**Your objective**
Below are the entries. Print only the lines starting at the one with "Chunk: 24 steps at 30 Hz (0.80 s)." and ending at the one with "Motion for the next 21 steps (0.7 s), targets", exactly, with no pictures.

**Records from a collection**
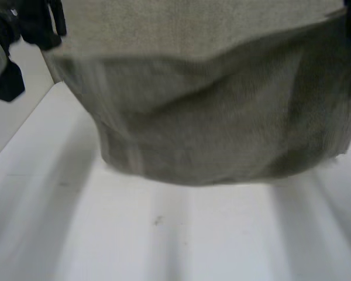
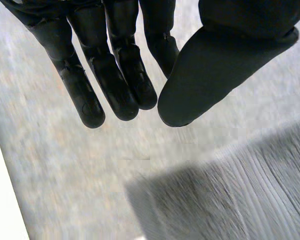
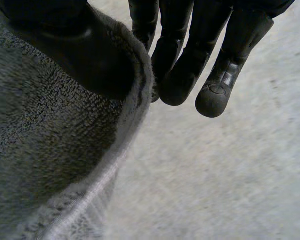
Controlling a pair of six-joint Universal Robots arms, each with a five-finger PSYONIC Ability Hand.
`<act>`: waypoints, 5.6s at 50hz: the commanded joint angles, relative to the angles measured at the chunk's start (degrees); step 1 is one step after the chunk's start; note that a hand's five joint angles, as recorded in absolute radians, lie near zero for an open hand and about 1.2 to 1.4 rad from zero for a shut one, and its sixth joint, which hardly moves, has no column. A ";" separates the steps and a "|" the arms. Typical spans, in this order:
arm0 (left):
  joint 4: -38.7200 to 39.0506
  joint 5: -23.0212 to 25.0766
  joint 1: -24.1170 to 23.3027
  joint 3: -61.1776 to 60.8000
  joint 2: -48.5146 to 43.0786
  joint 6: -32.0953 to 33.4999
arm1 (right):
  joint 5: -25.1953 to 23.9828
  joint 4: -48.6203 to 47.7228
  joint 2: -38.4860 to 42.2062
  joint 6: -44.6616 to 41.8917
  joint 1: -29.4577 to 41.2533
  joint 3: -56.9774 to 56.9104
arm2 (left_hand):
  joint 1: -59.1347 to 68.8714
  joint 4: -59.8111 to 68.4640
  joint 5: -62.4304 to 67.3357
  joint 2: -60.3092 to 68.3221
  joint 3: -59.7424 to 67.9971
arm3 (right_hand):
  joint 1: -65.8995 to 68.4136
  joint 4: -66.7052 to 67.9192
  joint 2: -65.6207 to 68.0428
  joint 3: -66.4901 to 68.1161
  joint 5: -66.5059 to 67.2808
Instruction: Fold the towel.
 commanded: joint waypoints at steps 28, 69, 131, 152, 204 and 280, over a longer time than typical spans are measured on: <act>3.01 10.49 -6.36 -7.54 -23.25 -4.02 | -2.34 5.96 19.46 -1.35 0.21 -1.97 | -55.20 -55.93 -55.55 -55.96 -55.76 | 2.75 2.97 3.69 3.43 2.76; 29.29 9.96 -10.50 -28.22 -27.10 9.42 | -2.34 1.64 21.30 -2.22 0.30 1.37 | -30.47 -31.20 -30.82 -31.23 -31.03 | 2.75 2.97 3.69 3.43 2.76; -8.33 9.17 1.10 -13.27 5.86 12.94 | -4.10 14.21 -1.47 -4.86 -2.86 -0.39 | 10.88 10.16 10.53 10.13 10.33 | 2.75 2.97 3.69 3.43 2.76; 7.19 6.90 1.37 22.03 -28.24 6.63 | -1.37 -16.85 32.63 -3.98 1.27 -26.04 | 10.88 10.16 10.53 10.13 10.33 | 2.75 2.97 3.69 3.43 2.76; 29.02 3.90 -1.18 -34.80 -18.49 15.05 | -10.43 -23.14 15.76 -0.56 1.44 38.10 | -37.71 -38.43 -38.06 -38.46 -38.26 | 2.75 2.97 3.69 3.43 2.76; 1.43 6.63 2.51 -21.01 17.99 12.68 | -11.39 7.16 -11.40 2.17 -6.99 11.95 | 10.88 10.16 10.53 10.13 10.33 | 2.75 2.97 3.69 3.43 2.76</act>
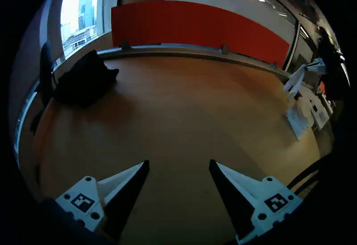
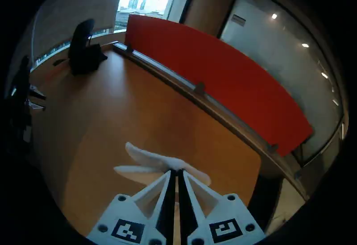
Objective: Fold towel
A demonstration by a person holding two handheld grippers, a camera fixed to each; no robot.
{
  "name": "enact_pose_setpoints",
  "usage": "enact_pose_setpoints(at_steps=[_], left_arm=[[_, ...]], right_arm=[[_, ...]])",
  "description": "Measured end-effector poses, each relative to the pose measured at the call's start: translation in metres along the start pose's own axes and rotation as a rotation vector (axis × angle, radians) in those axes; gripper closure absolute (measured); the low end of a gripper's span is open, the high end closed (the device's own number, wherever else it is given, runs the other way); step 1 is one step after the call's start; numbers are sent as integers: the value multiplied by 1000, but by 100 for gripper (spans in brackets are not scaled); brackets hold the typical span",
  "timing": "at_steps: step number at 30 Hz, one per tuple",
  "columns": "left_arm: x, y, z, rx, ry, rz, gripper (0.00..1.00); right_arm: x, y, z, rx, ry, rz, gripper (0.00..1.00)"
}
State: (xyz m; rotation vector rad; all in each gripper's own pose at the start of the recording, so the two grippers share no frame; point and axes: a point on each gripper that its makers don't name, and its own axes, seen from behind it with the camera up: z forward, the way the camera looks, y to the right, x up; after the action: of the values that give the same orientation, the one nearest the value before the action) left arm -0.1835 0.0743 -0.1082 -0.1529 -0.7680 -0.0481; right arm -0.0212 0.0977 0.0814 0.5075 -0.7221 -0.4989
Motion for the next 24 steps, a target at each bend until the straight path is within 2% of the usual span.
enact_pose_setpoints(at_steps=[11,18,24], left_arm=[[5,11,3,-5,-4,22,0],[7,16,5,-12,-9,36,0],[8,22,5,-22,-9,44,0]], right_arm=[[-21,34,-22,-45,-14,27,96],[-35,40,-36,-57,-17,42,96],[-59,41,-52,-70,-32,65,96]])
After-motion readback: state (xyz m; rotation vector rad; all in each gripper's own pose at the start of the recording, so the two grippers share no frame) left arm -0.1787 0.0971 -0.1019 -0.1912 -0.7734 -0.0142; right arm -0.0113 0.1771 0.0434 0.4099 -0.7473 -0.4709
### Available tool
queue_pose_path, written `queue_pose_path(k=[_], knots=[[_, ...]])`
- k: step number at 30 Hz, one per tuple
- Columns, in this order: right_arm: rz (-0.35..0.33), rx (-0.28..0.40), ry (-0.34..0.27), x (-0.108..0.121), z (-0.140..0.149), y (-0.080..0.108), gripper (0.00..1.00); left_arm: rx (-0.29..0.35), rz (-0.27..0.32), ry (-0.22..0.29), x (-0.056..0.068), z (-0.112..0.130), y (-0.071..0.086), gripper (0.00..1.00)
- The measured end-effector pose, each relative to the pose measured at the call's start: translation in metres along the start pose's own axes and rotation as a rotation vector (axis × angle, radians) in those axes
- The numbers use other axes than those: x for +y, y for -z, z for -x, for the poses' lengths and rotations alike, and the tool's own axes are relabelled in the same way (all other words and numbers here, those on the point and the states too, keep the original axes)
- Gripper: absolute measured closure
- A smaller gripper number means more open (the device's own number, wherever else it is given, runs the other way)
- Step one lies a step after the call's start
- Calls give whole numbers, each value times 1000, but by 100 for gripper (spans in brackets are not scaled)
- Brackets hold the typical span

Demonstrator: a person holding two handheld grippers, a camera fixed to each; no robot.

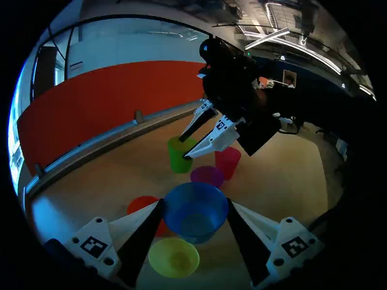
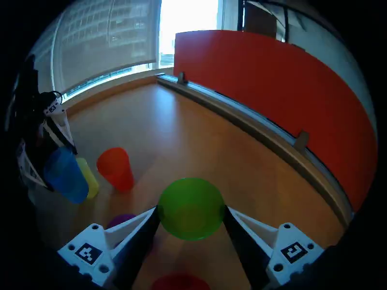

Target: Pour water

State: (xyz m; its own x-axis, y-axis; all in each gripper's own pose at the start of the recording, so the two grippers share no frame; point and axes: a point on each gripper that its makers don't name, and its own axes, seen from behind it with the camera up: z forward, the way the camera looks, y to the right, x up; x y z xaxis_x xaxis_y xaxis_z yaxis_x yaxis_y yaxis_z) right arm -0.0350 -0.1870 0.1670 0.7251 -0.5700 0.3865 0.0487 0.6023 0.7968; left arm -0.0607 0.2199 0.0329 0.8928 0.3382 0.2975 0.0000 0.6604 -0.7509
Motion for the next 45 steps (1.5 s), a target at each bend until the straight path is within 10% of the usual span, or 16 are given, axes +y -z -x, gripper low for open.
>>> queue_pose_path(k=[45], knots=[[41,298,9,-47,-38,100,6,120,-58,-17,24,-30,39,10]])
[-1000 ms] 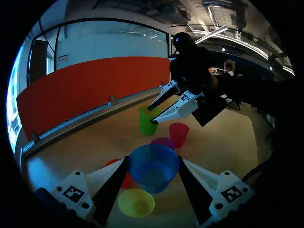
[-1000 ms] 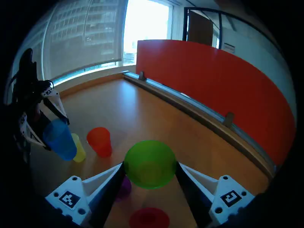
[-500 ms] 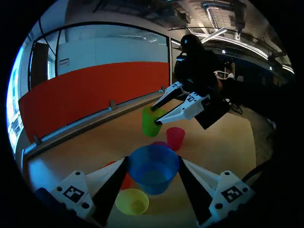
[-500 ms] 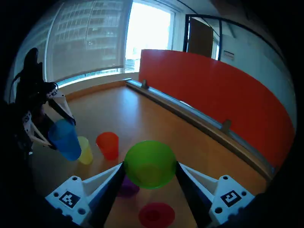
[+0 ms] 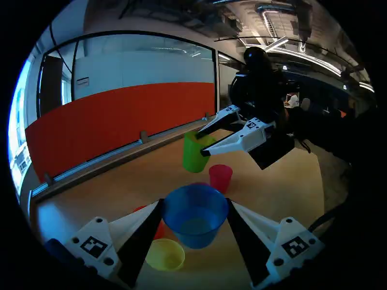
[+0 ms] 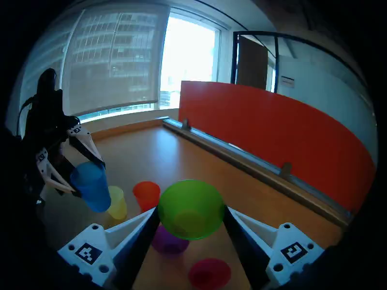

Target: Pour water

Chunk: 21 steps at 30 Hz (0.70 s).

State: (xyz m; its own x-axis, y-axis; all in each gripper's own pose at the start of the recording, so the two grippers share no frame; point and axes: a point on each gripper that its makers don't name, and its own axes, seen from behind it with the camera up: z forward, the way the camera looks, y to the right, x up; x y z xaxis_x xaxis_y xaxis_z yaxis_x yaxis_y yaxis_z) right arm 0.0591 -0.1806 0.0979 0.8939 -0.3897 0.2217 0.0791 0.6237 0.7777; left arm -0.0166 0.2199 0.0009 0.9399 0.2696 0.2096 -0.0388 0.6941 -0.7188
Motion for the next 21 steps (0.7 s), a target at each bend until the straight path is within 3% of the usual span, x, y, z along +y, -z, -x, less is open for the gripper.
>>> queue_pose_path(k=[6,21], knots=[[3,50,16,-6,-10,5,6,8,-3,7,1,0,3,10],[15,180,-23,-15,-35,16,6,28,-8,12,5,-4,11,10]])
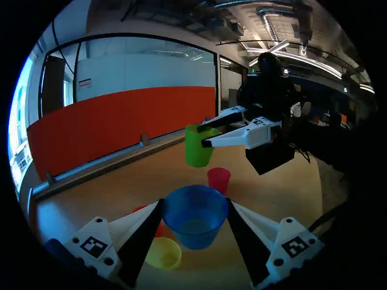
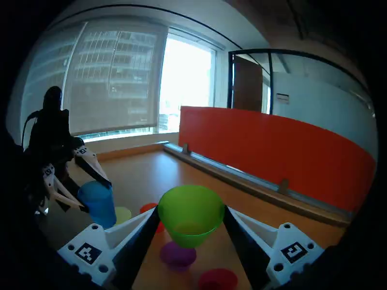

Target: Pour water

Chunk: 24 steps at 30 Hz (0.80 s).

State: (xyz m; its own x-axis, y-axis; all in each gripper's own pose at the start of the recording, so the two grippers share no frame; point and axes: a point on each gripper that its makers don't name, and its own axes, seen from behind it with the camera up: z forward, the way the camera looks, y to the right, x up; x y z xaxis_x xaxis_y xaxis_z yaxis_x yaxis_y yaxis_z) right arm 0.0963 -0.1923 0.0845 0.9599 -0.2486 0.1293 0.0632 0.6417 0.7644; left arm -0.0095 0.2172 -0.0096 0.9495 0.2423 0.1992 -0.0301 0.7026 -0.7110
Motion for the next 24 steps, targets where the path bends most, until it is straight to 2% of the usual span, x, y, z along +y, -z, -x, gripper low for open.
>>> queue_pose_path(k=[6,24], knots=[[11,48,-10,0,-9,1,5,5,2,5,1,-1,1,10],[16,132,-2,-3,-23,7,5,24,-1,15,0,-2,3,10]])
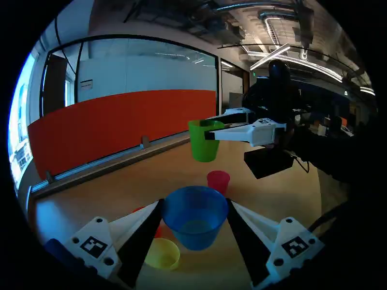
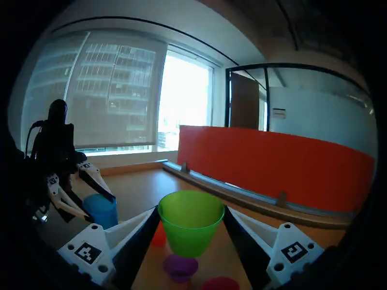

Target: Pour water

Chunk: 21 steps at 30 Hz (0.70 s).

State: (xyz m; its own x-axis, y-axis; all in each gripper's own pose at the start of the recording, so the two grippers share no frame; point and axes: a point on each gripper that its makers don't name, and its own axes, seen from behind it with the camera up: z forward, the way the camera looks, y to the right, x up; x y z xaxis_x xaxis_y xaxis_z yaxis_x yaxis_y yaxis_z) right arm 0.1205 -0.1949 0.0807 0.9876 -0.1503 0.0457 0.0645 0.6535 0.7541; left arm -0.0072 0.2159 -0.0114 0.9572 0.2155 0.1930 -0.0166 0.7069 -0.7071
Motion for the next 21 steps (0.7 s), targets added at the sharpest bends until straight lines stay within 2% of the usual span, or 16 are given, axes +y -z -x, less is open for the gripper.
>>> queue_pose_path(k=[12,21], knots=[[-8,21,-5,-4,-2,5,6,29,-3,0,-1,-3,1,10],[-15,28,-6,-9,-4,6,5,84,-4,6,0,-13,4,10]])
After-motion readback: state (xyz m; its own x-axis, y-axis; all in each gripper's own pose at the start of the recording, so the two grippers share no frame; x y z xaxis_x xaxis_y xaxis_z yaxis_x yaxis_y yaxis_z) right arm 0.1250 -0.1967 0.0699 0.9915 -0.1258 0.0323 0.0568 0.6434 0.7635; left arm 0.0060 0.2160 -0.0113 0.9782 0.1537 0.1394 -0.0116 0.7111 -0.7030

**Solution below**
Chunk: 24 steps at 30 Hz (0.80 s).

State: (xyz m; its own x-axis, y-axis; all in each gripper's own pose at the start of the recording, so the two grippers share no frame; point and axes: a point on each gripper that its makers don't name, and its own axes, seen from behind it with the camera up: z forward, the way the camera looks, y to the right, x up; x y z xaxis_x xaxis_y xaxis_z yaxis_x yaxis_y yaxis_z) right arm 0.0963 -0.1923 0.0845 0.9599 -0.2486 0.1293 0.0632 0.6417 0.7644; left arm -0.0095 0.2172 -0.0096 0.9495 0.2423 0.1992 -0.0301 0.7026 -0.7110
Motion for the next 24 steps, targets where the path bends most, until it is straight to 2% of the usual span, x, y, z along +y, -z, -x, gripper low for open.
>>> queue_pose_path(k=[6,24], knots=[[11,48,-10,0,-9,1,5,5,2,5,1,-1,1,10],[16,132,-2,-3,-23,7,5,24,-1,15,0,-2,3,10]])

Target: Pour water

Chunk: 21 steps at 30 Hz (0.70 s).

State: (xyz m; its own x-axis, y-axis; all in each gripper's own pose at the start of the recording, so the two grippers share no frame; point and axes: a point on each gripper that its makers don't name, and its own axes, seen from behind it with the camera up: z forward, the way the camera looks, y to the right, x up; x y z xaxis_x xaxis_y xaxis_z yaxis_x yaxis_y yaxis_z) right arm 0.1205 -0.1949 0.0807 0.9876 -0.1503 0.0457 0.0645 0.6535 0.7541; left arm -0.0072 0.2159 -0.0114 0.9572 0.2155 0.1930 -0.0166 0.7069 -0.7071
Motion for the next 21 steps (0.7 s), targets added at the sharpest bends until straight lines stay within 2% of the usual span, or 16 are given, axes +y -z -x, less is open for the gripper.

This output is complete.